__Work order__:
Return the run of lines below that opens with the line containing "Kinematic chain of" and closes with the line containing "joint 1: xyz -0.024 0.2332", keeping each one exact.

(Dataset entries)
Start of Block

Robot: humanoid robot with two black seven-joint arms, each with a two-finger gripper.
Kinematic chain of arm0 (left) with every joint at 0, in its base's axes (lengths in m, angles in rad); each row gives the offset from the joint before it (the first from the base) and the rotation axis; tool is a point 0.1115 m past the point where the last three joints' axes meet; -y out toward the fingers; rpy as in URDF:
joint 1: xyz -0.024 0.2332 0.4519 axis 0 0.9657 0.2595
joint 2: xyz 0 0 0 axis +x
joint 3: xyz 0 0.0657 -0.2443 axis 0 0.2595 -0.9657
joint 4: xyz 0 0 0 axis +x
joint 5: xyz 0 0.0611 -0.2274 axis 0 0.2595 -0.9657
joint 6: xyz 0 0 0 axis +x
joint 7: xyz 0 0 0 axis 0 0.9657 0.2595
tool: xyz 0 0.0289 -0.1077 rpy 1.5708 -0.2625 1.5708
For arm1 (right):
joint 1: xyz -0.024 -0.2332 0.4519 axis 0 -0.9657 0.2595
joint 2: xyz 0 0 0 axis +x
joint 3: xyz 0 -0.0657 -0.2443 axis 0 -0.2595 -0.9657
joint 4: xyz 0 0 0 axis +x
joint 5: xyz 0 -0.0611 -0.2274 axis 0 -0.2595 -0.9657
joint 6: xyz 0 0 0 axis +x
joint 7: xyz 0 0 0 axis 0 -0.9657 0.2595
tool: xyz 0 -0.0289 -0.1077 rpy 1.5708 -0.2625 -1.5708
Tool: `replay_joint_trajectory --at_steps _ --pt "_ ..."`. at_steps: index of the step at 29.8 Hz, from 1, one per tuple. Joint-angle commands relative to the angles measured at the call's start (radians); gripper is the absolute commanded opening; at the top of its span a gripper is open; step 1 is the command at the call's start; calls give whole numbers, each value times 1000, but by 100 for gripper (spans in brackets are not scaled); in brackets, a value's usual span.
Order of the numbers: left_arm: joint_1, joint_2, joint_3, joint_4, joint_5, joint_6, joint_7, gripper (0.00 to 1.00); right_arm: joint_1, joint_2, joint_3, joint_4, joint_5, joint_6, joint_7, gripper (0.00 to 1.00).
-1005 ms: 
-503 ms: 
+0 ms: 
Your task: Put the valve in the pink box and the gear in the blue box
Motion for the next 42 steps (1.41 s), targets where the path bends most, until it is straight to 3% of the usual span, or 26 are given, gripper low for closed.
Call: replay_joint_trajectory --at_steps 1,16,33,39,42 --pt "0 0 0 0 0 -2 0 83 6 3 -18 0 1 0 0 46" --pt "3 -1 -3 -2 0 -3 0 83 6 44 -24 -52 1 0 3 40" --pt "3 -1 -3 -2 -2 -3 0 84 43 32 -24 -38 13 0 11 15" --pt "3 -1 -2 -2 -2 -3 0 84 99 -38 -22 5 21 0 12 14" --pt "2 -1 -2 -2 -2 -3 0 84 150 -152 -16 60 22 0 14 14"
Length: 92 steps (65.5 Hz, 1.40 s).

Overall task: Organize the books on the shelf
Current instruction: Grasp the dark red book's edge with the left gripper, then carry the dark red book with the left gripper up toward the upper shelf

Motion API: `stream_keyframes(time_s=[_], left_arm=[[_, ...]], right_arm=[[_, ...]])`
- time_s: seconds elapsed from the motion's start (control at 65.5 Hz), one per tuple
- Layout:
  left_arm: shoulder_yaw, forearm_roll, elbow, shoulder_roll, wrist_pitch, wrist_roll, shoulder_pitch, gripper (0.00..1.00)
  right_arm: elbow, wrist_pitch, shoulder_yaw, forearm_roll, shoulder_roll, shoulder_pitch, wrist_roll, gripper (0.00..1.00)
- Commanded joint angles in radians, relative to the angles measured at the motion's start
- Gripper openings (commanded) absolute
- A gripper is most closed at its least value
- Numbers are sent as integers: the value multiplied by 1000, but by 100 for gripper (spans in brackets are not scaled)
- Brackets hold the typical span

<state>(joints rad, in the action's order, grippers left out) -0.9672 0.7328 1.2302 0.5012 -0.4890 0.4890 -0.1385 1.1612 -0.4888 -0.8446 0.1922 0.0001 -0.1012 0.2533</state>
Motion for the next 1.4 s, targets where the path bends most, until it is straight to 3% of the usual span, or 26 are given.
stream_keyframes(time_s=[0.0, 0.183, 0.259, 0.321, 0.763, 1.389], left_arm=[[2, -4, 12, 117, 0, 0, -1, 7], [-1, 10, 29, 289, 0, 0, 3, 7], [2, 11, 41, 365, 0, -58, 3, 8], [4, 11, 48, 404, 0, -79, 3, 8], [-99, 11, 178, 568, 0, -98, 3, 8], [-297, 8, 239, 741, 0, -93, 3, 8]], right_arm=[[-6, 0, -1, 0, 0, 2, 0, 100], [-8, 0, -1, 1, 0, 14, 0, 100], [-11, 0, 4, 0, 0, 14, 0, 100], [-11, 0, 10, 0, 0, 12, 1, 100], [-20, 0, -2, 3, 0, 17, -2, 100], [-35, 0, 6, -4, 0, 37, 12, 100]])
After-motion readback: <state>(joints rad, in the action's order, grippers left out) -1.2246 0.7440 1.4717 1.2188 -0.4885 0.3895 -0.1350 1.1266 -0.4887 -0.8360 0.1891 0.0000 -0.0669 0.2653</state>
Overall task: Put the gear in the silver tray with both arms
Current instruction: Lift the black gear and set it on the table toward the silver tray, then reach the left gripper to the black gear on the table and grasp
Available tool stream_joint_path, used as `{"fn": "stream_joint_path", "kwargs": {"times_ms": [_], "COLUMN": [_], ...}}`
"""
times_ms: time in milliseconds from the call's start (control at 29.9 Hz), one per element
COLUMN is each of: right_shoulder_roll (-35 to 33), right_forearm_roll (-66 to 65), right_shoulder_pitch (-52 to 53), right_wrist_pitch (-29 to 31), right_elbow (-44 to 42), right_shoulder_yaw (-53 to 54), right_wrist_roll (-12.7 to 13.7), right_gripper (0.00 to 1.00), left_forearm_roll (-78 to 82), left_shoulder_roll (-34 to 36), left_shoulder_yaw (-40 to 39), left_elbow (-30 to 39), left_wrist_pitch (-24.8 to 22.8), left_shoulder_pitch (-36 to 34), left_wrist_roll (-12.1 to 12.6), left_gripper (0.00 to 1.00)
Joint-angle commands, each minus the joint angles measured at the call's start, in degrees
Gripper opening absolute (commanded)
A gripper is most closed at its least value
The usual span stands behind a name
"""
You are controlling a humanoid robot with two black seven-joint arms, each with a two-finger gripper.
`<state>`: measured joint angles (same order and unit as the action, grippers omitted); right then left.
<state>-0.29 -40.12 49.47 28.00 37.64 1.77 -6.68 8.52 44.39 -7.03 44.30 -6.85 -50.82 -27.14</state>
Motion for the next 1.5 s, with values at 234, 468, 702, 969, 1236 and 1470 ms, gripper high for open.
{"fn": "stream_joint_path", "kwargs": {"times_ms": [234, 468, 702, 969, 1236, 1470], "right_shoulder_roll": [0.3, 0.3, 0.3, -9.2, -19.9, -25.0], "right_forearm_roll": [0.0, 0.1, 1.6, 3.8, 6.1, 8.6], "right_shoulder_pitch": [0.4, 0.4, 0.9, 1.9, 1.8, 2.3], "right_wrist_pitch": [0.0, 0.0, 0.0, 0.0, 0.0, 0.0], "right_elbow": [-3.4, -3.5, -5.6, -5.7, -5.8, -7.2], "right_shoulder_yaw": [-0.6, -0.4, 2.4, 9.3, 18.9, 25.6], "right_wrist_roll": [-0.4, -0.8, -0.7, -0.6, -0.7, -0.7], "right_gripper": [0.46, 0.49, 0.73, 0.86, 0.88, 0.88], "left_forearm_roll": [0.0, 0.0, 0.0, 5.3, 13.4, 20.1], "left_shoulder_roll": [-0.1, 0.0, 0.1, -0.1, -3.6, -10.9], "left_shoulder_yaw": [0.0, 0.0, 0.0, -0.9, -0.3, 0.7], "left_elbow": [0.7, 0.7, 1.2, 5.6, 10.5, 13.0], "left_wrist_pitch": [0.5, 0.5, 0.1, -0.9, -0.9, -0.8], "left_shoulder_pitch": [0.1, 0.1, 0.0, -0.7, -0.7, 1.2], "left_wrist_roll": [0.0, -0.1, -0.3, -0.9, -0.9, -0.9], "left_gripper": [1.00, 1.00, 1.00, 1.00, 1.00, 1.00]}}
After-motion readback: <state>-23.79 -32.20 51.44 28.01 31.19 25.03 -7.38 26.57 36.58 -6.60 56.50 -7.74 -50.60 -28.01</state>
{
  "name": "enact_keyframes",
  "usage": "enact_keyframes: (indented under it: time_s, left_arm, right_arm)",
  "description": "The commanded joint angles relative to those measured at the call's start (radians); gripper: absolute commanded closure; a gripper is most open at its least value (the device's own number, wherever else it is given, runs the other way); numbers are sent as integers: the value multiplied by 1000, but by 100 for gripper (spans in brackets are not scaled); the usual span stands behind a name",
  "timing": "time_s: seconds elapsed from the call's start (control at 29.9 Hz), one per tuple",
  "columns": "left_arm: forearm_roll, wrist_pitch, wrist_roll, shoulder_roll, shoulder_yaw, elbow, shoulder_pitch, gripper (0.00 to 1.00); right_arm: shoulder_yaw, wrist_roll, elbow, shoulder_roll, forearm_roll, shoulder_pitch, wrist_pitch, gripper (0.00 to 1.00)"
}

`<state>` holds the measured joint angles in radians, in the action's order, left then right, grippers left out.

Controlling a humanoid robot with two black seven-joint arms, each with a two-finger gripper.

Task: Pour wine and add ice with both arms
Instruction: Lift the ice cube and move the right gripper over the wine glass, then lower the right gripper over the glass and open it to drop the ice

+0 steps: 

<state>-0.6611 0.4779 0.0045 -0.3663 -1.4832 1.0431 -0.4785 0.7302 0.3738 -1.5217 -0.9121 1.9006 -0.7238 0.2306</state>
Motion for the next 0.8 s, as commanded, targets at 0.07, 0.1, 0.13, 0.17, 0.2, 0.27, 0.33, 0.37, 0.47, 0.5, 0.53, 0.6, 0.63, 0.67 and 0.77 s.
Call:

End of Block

__Output of the task__:
Kinematic chain of arm0 (left) with every joint at 0, in its base's axes (lengths in m, angles in rad); each row gives the offset from the joint before it (the first from the base) and the rotation axis; tool is a point 0.1115 m past the point where the last three joints' axes meet; -y out toward the fingers; rpy as in URDF:
joint 1: xyz -0.024 0.2332 0.4519 axis 0 0.9657 0.2595

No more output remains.